→ PROBLEM DESCRIPTION
Every line of the records that contains the string "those" counts once; give the total and nothing else.

→ DATA TO USE
- - - - -
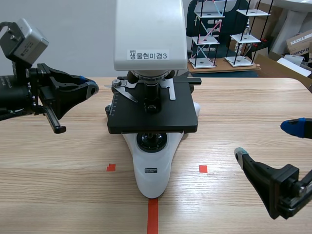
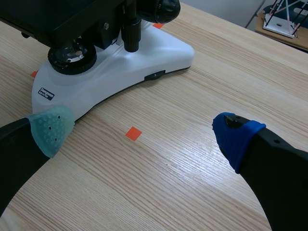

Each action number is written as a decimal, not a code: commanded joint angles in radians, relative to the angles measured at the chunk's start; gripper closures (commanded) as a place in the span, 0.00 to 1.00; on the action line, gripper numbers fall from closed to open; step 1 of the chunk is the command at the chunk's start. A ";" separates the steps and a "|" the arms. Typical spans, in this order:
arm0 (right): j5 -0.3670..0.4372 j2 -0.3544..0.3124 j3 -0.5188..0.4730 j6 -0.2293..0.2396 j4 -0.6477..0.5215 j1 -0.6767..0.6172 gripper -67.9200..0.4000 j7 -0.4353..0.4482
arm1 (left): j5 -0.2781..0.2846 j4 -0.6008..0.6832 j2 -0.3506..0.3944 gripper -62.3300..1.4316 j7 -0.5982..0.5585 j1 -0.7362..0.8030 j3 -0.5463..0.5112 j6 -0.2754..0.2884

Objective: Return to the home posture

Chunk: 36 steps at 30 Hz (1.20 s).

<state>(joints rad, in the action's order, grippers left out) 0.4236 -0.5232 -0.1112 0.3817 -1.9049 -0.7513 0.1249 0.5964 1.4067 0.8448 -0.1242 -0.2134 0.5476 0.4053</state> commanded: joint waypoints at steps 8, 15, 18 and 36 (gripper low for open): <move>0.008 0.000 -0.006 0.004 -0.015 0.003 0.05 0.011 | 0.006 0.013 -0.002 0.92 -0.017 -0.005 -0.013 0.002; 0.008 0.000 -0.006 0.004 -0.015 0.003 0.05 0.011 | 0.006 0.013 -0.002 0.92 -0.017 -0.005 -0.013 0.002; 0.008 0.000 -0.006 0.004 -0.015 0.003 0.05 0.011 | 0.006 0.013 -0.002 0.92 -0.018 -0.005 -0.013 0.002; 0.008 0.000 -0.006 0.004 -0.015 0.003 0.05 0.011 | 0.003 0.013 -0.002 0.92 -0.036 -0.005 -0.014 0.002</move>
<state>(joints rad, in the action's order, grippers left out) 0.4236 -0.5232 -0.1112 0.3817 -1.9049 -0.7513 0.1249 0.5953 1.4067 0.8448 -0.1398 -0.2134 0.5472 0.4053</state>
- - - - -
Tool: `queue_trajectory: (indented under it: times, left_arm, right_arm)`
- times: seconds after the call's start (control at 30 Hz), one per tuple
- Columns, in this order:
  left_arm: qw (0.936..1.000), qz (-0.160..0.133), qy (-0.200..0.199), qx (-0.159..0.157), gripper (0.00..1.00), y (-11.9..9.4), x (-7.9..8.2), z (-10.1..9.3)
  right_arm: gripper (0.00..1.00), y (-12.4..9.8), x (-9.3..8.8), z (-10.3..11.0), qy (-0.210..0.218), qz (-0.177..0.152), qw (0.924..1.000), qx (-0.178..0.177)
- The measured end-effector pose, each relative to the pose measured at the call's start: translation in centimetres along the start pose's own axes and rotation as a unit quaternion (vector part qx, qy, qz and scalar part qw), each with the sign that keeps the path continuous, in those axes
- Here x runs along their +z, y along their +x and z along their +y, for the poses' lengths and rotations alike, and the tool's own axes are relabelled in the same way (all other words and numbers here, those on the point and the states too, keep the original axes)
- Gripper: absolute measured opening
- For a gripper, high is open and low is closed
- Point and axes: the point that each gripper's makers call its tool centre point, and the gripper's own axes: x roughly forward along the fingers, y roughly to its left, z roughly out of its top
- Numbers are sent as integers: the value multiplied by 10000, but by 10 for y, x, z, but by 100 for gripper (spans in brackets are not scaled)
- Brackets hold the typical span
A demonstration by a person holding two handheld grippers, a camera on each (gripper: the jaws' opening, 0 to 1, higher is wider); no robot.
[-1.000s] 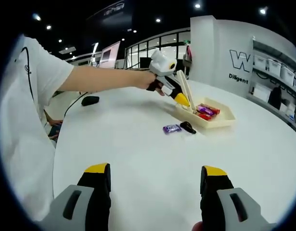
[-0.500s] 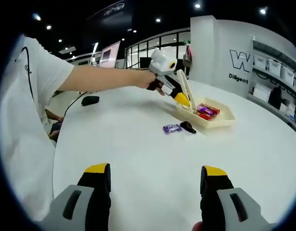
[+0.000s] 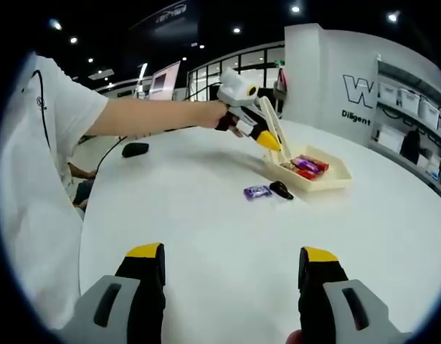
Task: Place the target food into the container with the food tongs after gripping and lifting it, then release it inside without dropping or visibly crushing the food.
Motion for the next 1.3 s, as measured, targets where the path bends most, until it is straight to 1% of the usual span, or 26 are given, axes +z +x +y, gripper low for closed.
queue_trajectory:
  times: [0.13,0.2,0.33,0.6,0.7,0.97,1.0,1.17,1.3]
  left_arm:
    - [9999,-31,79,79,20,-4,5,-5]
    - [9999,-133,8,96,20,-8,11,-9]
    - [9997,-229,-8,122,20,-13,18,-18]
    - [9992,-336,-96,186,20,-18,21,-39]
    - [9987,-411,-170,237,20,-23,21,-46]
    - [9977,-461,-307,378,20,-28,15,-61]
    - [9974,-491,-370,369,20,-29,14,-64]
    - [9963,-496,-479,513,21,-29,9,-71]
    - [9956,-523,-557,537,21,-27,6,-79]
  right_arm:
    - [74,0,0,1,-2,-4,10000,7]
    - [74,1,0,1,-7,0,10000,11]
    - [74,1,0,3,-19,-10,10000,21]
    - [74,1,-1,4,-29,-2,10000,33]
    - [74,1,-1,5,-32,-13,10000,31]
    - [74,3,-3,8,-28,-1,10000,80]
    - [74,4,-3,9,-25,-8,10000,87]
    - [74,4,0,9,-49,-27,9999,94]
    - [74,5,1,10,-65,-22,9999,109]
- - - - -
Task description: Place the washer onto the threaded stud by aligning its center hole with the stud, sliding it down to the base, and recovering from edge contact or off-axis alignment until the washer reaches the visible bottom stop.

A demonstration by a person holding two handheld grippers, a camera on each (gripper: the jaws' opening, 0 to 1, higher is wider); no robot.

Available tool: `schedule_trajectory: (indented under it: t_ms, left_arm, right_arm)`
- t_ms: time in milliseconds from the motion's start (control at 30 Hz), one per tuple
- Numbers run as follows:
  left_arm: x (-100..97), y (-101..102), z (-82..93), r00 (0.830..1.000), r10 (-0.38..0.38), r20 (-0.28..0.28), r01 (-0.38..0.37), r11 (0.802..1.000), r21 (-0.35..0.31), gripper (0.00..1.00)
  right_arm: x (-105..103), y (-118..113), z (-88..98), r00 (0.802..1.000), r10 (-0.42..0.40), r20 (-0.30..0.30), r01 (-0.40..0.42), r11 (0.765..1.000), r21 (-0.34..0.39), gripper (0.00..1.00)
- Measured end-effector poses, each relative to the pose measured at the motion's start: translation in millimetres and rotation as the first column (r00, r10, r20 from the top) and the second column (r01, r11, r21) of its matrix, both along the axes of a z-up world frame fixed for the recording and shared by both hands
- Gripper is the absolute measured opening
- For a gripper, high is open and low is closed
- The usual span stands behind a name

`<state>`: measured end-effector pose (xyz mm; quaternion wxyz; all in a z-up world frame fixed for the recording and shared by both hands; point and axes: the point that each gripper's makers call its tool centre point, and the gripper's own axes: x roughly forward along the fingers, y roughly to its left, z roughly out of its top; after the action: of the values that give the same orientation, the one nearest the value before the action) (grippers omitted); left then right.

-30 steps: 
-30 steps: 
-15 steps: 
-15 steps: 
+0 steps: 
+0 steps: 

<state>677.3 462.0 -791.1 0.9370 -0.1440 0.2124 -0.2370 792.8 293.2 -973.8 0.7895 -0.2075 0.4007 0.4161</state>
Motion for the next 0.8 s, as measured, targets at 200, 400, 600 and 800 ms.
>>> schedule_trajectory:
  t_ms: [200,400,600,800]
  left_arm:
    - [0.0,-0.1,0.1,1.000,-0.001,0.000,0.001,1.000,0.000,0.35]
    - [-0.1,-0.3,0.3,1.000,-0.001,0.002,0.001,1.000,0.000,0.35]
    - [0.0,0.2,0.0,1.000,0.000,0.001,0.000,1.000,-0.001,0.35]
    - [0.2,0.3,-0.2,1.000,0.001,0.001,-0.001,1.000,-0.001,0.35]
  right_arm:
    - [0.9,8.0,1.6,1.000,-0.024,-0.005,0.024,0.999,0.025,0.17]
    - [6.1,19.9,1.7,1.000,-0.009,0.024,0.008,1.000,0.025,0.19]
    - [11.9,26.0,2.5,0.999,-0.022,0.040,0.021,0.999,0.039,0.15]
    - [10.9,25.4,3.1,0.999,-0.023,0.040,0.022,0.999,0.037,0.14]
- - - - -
→ EXERCISE RESULT
2